EXERCISE REQUIREMENTS:
Only those lines in the data below from the line containing "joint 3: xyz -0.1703" through the line containing "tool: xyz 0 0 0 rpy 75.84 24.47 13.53", both included, should be restated word for word.

DATA:

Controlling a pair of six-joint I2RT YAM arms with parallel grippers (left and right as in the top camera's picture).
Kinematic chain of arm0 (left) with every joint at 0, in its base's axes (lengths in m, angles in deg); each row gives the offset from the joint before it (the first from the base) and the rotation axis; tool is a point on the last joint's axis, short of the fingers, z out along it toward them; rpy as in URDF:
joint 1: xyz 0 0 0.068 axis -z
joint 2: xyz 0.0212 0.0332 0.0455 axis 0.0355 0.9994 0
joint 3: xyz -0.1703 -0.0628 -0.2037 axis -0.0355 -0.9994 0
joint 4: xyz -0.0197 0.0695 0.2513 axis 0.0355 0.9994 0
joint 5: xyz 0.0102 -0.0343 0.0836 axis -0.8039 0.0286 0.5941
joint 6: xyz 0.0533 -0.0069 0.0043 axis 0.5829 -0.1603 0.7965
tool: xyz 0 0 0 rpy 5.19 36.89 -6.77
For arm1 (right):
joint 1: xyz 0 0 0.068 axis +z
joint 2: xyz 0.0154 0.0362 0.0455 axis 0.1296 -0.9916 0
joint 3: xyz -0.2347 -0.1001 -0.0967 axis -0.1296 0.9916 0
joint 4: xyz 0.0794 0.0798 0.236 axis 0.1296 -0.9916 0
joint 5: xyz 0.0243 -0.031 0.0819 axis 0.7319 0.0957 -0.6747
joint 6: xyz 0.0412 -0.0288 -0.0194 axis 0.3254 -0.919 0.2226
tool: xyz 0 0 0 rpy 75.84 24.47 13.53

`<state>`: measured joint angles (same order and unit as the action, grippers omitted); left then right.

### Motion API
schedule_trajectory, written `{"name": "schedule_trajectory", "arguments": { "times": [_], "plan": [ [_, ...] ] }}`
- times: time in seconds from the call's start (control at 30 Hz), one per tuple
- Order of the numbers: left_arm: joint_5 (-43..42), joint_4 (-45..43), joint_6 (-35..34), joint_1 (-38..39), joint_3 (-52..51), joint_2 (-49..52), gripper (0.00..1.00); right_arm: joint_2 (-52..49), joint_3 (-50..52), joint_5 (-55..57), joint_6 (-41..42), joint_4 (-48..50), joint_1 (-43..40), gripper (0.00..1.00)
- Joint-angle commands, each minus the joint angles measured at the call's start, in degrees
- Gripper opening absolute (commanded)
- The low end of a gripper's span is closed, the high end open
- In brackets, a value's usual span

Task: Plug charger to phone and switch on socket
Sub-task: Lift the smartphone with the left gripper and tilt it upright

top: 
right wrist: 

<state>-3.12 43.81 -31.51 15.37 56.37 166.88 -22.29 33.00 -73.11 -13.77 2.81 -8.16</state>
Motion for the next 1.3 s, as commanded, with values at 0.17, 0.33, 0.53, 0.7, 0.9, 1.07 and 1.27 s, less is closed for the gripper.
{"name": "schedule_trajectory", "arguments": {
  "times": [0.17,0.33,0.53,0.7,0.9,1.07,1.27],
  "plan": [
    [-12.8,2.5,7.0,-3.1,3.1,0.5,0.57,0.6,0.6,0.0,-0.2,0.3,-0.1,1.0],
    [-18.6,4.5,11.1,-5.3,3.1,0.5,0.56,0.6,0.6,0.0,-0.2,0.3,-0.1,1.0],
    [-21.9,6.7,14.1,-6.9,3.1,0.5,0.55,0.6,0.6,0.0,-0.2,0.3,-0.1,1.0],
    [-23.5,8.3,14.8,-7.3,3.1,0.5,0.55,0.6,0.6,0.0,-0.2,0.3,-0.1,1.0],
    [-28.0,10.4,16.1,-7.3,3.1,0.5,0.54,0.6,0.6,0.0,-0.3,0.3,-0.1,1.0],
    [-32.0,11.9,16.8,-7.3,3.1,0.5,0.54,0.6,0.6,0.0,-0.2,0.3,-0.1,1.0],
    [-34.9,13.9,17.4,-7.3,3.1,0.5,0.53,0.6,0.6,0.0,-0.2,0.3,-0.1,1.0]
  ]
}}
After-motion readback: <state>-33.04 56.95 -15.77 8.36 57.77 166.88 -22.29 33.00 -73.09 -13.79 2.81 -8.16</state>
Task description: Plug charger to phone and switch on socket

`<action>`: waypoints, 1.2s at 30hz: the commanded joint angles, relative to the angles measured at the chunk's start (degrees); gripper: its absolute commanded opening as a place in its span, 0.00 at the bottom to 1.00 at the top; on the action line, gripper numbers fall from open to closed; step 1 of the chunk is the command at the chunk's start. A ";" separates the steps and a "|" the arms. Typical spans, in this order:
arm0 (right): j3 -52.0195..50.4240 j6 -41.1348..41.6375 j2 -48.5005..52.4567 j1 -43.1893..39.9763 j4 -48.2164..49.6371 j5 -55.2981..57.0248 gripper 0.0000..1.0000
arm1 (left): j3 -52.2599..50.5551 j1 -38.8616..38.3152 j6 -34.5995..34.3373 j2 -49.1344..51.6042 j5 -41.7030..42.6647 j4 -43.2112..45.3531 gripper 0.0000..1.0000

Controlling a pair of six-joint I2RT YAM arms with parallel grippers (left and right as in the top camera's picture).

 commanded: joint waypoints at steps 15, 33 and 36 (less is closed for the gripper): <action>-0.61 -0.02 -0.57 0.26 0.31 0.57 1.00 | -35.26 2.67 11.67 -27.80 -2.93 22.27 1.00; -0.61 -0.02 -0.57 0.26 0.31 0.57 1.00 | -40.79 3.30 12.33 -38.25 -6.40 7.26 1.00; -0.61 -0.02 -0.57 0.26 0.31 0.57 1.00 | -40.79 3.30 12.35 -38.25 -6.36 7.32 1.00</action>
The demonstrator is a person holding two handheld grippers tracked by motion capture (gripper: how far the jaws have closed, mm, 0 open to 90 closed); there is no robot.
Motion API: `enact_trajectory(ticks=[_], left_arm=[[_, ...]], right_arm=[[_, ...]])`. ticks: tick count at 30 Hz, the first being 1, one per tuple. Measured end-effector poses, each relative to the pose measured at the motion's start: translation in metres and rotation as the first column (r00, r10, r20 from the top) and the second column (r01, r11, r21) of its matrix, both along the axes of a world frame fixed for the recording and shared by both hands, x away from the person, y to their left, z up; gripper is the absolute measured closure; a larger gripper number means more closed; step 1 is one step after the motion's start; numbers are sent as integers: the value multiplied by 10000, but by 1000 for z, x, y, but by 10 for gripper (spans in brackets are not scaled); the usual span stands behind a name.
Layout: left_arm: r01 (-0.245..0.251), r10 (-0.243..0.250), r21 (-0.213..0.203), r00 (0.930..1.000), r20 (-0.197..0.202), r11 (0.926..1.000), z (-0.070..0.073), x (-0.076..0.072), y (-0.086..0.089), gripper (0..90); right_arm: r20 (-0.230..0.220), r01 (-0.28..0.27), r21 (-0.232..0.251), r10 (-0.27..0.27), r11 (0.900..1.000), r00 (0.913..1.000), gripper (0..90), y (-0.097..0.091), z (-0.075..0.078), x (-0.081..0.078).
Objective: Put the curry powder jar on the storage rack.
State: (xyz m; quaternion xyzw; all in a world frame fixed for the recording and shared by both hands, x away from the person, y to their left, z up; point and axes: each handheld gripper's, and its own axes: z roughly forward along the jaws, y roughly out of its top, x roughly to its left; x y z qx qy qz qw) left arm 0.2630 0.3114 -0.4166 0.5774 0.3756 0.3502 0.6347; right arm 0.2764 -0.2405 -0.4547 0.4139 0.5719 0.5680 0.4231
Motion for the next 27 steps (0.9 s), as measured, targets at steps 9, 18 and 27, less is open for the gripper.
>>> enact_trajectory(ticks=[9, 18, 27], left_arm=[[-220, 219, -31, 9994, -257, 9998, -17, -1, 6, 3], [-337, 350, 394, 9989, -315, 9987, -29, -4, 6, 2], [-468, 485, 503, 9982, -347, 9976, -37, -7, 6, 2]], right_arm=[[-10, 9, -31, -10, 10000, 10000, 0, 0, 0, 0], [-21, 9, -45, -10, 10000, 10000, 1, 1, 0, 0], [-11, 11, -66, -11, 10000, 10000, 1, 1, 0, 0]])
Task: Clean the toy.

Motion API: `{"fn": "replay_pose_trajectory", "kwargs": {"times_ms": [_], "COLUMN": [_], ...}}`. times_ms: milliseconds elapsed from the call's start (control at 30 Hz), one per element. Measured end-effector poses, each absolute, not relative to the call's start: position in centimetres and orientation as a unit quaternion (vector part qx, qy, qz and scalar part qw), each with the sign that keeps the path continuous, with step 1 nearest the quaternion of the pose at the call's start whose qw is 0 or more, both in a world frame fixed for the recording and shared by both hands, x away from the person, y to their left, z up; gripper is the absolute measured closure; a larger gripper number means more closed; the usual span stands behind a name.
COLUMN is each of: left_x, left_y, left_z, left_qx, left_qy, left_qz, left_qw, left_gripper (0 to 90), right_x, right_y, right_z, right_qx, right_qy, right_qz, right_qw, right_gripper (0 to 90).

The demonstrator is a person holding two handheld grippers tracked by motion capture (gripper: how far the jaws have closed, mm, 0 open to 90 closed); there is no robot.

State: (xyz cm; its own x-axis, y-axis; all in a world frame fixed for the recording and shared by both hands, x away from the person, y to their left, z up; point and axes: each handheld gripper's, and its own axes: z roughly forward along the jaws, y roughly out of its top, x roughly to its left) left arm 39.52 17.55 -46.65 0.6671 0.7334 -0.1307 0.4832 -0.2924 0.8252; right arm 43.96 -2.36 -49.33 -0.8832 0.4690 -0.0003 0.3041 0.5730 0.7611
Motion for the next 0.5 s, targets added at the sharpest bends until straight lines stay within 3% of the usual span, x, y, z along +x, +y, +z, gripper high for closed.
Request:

TASK ANSWER:
joint 3: xyz -0.1703 -0.0628 -0.2037 axis -0.0355 -0.9994 0
joint 4: xyz -0.0197 0.0695 0.2513 axis 0.0355 0.9994 0
joint 5: xyz 0.0102 -0.0343 0.0836 axis -0.8039 0.0286 0.5941
joint 6: xyz 0.0533 -0.0069 0.0043 axis 0.5829 -0.1603 0.7965
tool: xyz 0 0 0 rpy 5.19 36.89 -6.77
For arm1 (right):
joint 1: xyz 0 0 0.068 axis +z
joint 2: xyz 0.0154 0.0362 0.0455 axis 0.1296 -0.9916 0
joint 3: xyz -0.2347 -0.1001 -0.0967 axis -0.1296 0.9916 0
joint 4: xyz 0.0794 0.0798 0.236 axis 0.1296 -0.9916 0
joint 5: xyz 0.0243 -0.031 0.0819 axis 0.7319 0.0957 -0.6747
joint 6: xyz 0.0412 -0.0288 -0.0194 axis 0.3254 -0.919 0.2226
tool: xyz 0 0 0 rpy 75.84 24.47 13.53

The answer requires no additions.